Twenty-five current and former UMKC softball players signed a letter to university faculty, students and community members saying, “Coach Bach is very important to us and our team. There is no one that cares more about our well-being, lives, jobs, etc. than him. We cannot express our gratitude for him nor describe to any extent how much he means to us on paper, but we hope to be heard nevertheless.”
The letter goes on to say, “Never have any of us felt uncomfortable or uneasy about either of our coaches, especially in an inappropriate, sexual manner.”
In May, the three former players, who have since left the university, told officials that Bachkora repeatedly entered the team’s locker room while women were dressing, claiming he needed to use the microwave. They said he had also kissed some of the players and once joked in front of them about female genitalia.
The Star reported their accusations on Sunday.
“I stand by my story,” one of the players who had brought the allegations told The Star on Wednesday. “A lot of girls have texted me. But he did those things.” She said many of the current players who are defending Bachkora, “those girls did not play on the team the spring season when all of this was going down.”
A father of one of the three former players said he and his daughter would not bow to pressure.

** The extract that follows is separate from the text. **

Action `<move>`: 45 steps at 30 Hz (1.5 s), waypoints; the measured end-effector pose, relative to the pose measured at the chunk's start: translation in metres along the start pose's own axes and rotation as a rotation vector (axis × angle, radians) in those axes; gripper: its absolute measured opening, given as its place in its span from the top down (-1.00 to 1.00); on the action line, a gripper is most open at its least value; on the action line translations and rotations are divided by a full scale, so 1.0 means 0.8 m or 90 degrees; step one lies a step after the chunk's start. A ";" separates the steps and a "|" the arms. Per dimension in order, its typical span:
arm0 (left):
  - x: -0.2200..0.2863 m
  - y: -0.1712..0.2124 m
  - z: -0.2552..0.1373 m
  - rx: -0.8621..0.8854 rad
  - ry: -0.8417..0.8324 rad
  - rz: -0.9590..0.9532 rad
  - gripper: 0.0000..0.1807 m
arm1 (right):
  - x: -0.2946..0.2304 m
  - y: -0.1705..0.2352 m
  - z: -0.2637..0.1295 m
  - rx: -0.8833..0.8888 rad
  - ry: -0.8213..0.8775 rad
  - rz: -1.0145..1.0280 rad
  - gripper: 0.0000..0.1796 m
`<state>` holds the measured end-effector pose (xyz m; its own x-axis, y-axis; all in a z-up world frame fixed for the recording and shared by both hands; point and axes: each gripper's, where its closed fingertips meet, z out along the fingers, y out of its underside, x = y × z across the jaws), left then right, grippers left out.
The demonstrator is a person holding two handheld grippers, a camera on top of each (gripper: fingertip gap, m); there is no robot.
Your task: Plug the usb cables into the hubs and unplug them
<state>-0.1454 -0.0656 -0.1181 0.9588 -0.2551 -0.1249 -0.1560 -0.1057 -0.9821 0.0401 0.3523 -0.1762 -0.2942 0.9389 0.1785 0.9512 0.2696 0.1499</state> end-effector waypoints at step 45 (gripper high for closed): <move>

“She said what she said and she stands behind that,” the father said. “The girls said something because they were uncomfortable. That is why they wanted something done. I don’t think there is anything else to say.”
The Star does not identify the alleged victims of sexual harassment unless they agree to be named. Their parents are not named to protect the women’s identities.
According to a university Title IX report, provided to The Star in redacted form, Bachkora admitted to kissing the women but said it was done “in a fatherly, non-sexual manner.” He also admitted to telling an inappropriate joke. He said he entered the locker room “multiple times” — sometimes to get equipment, sometime to use the microwave oven — but said he announced his presence and never saw any of the women undressed.
The women told The Star his announcements came only after he was in the room.
The university talked to Bachkora about his behavior, put a report in his employee record and bought him and other staff another microwave.
On Monday, several players expressed support for Bachkora at a Student Government Association meeting.
On Tuesday, the former players said, pressure mounted from current players to change their story after UMKC Athletic Director Brandon Martin announced that Bachkora volunteered to a “short leave of absence.”
They said current players texted them, asking that they say The Star had twisted their words and inviting them to add their names to the letter signed by 25 players.
Earlier, before The Star’s story was published, head coach Meredith Smith Neal asked team members not to talk with The Star for its story, one player said. The player also said Bachkora implored them to say positive things about him if The Star contacted them.
Also on Tuesday, UMKC Chancellor Mauli Agrawal, in a letter to the university community, defended the way UMKC’s former Title IX coordinator, Mikah Thompson, handled the complaints, saying Thompson “determined that the complaints involved isolated incidents that demonstrated poor judgment and inappropriate actions but did not rise to the level of a policy violation.”
Agrawal also said he supports the way the athletic director is handling fallout from the story. He said that university officials spoke with members of the UMKC softball team, “and no further complaints about this coach have been received by the university.”
The letter signed by 25 current and former players addressed statements from one player in The Star’s story who said the coach had recently walked in the locker room as a teammate was showering. The letter said that because of the way the locker room is configured, “it is impossible for anyone to be interrupted or seen without their knowledge.”
The letter also included a statement from former player Abigail Taylor, also known as Abigail Johnson, who said she had told The Star favorable things about Bachkora but was not included in the story.
The Star had planned to use that information without identifying her, as she requested, but her mother later called and asked that her daughter’s comments be excluded.
The story paraphrased comments from supporters who did not want to be quoted publicly, saying that they had never felt uncomfortable around Bachkora and that he had been very helpful to the team.